Formally, a preference relation is convex if, for any x\succcurlyeq y and for every \theta\in[0,1]:

\theta x+(1-\theta)y\succcurlyeq y

This definition is illustrated in the following diagram. The curve represents an indifference curve for different combinations of two goods. There are two bundles, x and y. In this case, x\succcurlyeq y (as x\sim y). Any weighted combination of x and y, which would be on the line between the two, can be seen to be strictly preferred to either x or y as it would be on a higher indifference curve (a curve further from the origin).

Code 
library(ggplot2)

# Create a data frame
df <- data.frame(
  n = seq(0.05,20,0.05),
  x=NA
)

# Fill column x of the data frame
df$x <- (5-df$n^0.5)^2

# Plot the line and points
ggplot()+
  geom_line(data = df, mapping = aes(n, x))+ 
  geom_point(aes(x=5, y=(5-5^0.5)^2)) +
  geom_text(aes(x=5, y=7, label="x"))+
  geom_point(aes(x=15, y=(5-15^0.5)^2)) +
  geom_text(aes(x=15, y=1, label="y"))+

  # Add vertical and horizontal axis lines
  geom_vline(xintercept = 0, linewidth=0.25)+ 
  geom_hline(yintercept = 0, linewidth=0.25)+
  
  # Add a dashed line segment between the two points
  geom_segment(aes(x = 5, y = (5-5^0.5)^2), xend = 15, yend = (5-15^0.5)^2, linetype=2)+

  # Remove x and y axis labels
  labs(x = "", y = "") +

  # Set the limits of the plot
  coord_fixed(xlim = c(0,20), ylim = c(0,20))+

  # Set the theme
  theme_minimal()

One point to note from this diagram is that if the indifference curve were a straight line, any point on a line between x and y would also be on that line, and weakly preferred to x and y. This would still be a convex curve.
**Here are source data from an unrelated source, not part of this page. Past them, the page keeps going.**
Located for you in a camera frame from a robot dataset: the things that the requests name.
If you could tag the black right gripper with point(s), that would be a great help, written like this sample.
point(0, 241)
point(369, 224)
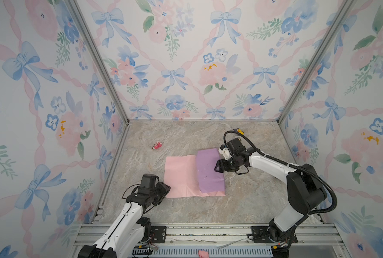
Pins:
point(220, 164)

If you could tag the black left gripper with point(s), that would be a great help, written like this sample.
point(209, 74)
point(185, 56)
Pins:
point(162, 186)

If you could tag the pink purple wrapping paper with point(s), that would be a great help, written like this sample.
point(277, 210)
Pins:
point(194, 175)

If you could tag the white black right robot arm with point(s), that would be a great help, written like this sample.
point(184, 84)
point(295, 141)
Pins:
point(304, 191)

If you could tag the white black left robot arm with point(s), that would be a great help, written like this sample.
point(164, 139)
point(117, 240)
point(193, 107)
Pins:
point(131, 228)

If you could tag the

This contrasts with strict convexity. Strict convexity is where, for any x\sim y, x\neq y and for every \theta\in[0,1]:

\theta x+(1-\theta)y\succcurlyeq y

\theta x+(1-\theta)y\succcurlyeq x

For two equivalent goods or bundles, a weighted average of the two bundles is better than each of those bundles.
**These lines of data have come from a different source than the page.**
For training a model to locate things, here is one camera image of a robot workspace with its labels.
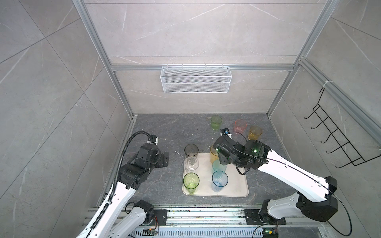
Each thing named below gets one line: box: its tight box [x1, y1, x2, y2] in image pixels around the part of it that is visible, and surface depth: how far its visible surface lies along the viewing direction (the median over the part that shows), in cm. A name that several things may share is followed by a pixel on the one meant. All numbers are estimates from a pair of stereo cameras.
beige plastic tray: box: [182, 152, 250, 198], surface depth 84 cm
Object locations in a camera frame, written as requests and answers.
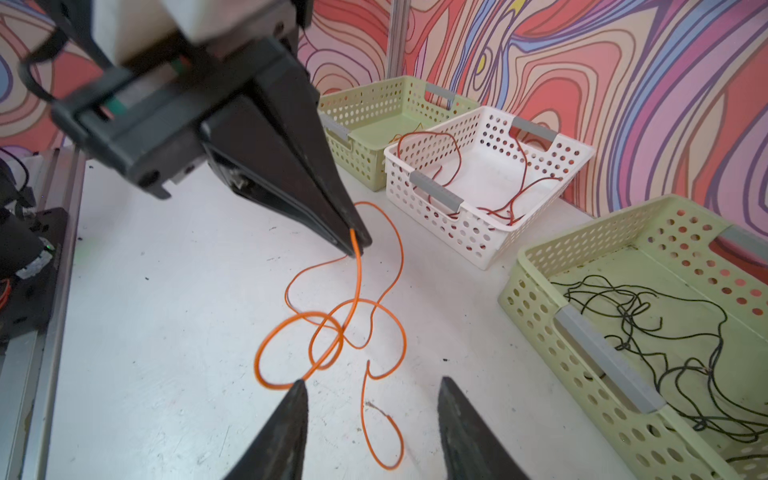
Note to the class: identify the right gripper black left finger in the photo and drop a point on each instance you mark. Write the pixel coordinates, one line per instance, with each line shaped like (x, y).
(278, 451)

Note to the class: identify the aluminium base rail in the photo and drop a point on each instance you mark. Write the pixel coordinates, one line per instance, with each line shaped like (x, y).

7.3.5 Diminishing marginal utility

Suppose you want some chocolate. You eat a piece. You then eat another. And another. How much utility do you imagine getting from the first piece compared to the 100th piece? The first piece will likely be much more satisfying than the 100th. This is the idea of diminishing marginal utility.

Marginal utility is how much utility you get or lose from an incremental decrease or increase in consumption. Under diminishing marginal utility, each successive additional unit of consumption delivers a smaller (diminishing) amount of utility than the last.

Diminishing marginal utility leads to risk-averse preferences. Someone is risk averse if they strictly prefer the expected value of a gamble to the gamble itself.

Diminishing marginal utility is related to the axiom of convexity. Diminishing marginal utility will lead to convex indifference curves. However, the reverse relationship does not always hold.